CDC HAN 419: Influenza Season Continues with an Increase in Influenza A(H3N2) Activity
On March 28, 2019, the Centers for Disease Control and Prevention (CDC) issued a Health Alert Network (HAN) advisory to notify clinicians that influenza activity remains high in the United States, with an increasing proportion of activity due to influenza A(H3N2) viruses, continued circulation of influenza A(H1N1) viruses, and low levels of influenza B viruses. Influenza should be considered as a possible diagnosis for patients with respiratory illness while local influenza activity remains elevated. Because influenza A(H3N2) viruses may be associated with severe disease in older adults, this health advisory serves as a reminder that early empiric treatment with influenza antiviral medications is recommended for hospitalized and high-risk patients, especially those 65 years and older. Antiviral treatment should be started as soon as possible after illness onset and should not wait for laboratory confirmation.
Read the full HAN Advisory.
CDC HAN 418: Update: Widespread Outbreaks of Hepatitis A among People Who Use Drugs and People Experiencing Homelessness across the United States
On March 25, 2019, CDC issued a HAN Update that further discusses the multiple states across the country that have reported outbreaks of hepatitis A, primarily among people who use drugs and people who experience homelessness.
CDC HAN 418 is an update to CDC HAN 412 released on June 11, 2018 titled “Outbreak of Hepatitis A Virus (HAV) Infections among Persons Who Use Drugs and Persons Experiencing Homelessness.”
Since the hepatitis A outbreaks were first identified in 2016, more than 15,000 cases, 8,500 (57%) hospitalizations, and 140 deaths as a result of hepatitis A virus (HAV) infection have been reported. CDC HAN 418 recommends that public health departments, healthcare facilities, and partners and programs providing services to affected populations vaccinate at-risk groups against hepatitis A, applying the updated recommendations of the Advisory Committee on Immunization Practices (ACIP) (please see the section titled “New ACIP Recommendations since the June 2018 HAN00412 of CDC HAN 418).
Read the full HAN Update.
You can sign up to receive HAN Update Alerts by using the following steps:
- Go to the CDC – Quick Subscribe GovDeliveryExternal page.
- Enter your e-mail address and delivery preferences and click Save.
- Select the Emergency Preparedness and Response / Health Alert Network (HAN)check box from the Quick Subscribe window and click Save.
- Select your state from the state drop-down list box.
- Enter your five-digit zip code in the zip code text box.
- Select your country from the country drop-down list box and click Save.
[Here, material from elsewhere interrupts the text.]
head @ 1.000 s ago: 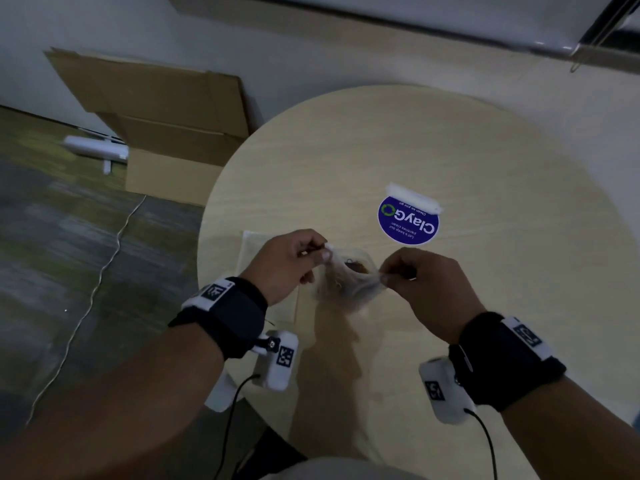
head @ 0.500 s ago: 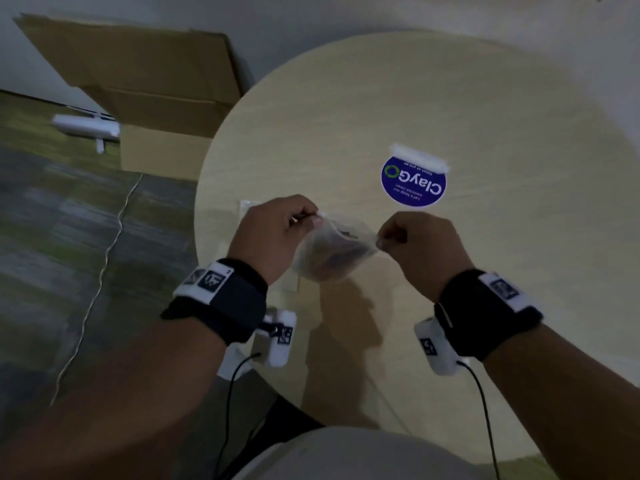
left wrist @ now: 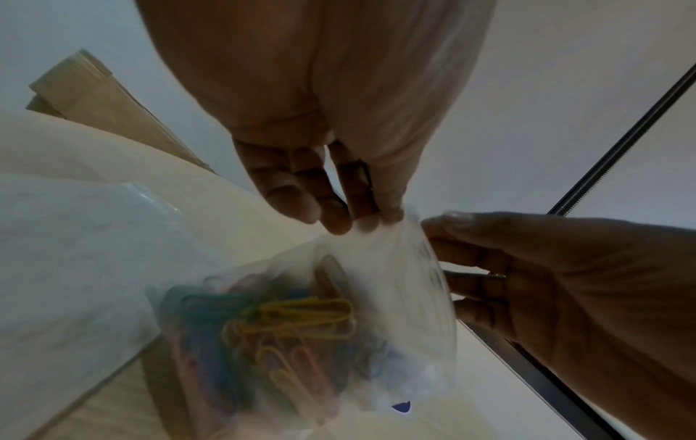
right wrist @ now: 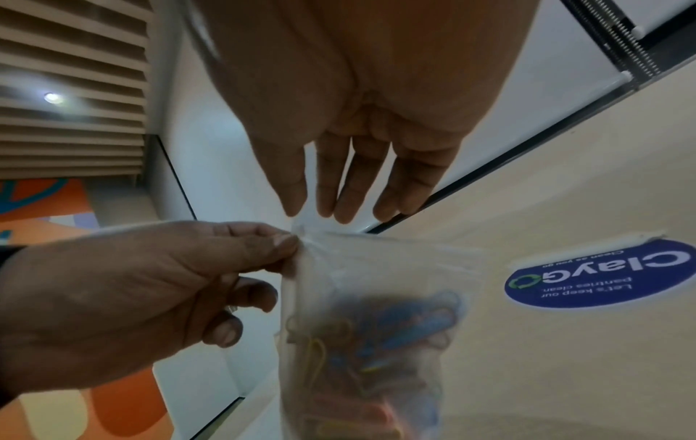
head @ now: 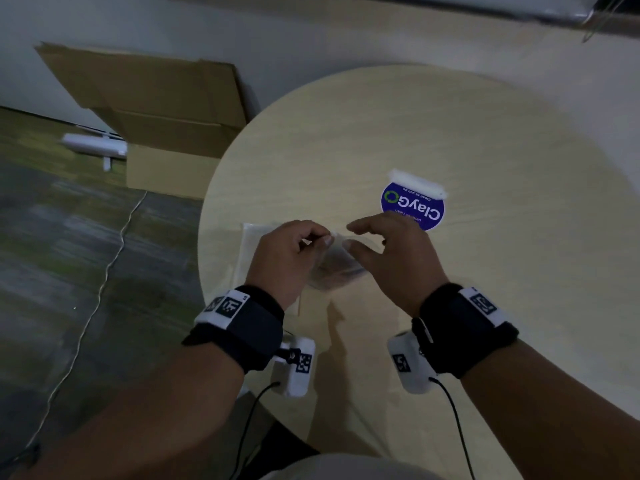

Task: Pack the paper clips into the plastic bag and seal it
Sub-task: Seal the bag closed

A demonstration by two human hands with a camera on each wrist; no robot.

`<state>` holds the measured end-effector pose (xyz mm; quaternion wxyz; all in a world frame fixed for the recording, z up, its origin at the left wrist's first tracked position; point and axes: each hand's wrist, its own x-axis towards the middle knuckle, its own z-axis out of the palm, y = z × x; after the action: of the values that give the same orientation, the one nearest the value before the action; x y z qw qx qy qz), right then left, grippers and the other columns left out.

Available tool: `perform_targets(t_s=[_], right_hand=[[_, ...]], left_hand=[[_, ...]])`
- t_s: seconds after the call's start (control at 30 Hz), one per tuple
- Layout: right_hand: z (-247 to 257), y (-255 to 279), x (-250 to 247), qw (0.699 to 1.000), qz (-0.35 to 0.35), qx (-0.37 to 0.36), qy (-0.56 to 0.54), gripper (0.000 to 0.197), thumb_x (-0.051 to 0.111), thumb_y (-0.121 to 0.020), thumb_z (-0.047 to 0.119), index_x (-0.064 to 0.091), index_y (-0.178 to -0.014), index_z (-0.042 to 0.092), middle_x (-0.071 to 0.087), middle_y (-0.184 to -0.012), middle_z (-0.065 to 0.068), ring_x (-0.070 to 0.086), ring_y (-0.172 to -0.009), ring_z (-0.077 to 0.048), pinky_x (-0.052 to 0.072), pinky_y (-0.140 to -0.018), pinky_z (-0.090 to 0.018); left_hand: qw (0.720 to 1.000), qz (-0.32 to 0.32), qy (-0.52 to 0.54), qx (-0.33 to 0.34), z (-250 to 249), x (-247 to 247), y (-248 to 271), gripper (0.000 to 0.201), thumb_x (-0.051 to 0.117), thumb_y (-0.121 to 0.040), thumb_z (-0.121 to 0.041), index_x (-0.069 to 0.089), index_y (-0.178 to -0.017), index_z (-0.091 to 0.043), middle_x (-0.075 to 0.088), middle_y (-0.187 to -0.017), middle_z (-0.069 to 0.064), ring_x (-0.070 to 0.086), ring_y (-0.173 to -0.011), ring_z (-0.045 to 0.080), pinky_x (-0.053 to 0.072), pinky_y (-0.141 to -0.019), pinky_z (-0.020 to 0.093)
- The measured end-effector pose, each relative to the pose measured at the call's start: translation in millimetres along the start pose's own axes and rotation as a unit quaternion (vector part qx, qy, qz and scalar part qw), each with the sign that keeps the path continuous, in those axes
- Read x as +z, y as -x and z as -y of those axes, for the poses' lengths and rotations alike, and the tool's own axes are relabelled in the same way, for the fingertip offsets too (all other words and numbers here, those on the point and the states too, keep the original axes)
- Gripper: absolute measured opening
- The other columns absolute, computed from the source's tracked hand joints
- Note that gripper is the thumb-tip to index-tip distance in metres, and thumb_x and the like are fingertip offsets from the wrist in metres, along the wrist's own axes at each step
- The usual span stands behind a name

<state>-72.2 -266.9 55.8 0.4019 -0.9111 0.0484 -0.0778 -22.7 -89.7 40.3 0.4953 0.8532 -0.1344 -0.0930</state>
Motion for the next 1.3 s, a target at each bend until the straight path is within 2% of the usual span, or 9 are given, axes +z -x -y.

Travel-associated Rickettsioses Guidance: Pre-travel Counseling, Diagnosis, Treatment, and Reporting
Date: Tuesday, May 7, 2019
Time: 2:00pm-3:00pm (Eastern Time)
International travel has increased over the past 30 years, exposing travelers to wider ranges of diseases. Because of this, healthcare providers should be aware of diseases from regions far beyond their geographical area of practice. Vector-borne rickettsial diseases have an almost worldwide distribution, putting many travelers at risk.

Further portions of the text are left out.